● **The problem**: Pick out all lines in the listing holding the string "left" and copy them.

● **The data**:
......
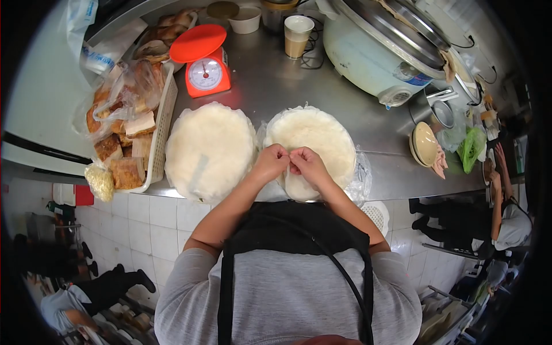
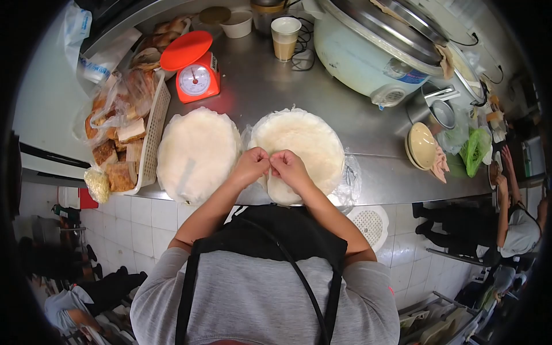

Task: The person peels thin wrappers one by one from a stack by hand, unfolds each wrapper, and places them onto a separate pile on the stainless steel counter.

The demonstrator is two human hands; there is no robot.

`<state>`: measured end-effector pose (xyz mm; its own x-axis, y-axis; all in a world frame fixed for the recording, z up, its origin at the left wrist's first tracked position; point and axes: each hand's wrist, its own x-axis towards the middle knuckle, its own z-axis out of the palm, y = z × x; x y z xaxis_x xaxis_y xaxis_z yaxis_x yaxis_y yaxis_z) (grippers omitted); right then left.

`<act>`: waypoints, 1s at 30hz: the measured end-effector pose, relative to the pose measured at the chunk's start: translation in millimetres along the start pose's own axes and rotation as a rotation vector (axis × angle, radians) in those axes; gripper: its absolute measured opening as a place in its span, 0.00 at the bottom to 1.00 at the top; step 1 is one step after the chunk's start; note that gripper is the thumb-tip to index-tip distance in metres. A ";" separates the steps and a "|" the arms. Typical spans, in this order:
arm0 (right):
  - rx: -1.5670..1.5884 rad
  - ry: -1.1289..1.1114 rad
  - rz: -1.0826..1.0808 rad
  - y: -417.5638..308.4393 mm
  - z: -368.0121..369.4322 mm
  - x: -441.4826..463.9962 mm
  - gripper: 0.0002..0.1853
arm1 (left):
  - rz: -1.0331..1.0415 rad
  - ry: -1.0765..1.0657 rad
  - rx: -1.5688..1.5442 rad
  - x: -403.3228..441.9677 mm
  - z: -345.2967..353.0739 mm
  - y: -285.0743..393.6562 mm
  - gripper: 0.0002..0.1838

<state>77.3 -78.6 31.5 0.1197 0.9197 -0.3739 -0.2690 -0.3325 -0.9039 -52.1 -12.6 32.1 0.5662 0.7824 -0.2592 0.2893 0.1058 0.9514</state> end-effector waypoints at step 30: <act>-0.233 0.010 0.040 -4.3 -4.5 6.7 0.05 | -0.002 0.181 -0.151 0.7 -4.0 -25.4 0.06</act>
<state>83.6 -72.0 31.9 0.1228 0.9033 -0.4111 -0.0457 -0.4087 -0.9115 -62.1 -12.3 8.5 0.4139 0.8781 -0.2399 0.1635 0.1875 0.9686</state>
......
● **Output below**:
`<state>`: measured end-effector pose (xyz mm; its own x-axis, y-axis; all in a world frame fixed for the recording, z up, its origin at the left wrist's first tracked position; point and axes: each hand's wrist, its own x-axis towards the middle knuckle, its own z-axis out of the palm, y = z × x; x y z xaxis_x xaxis_y xaxis_z yaxis_x yaxis_y yaxis_z) (grippers omitted); right then left.
arm1 (left):

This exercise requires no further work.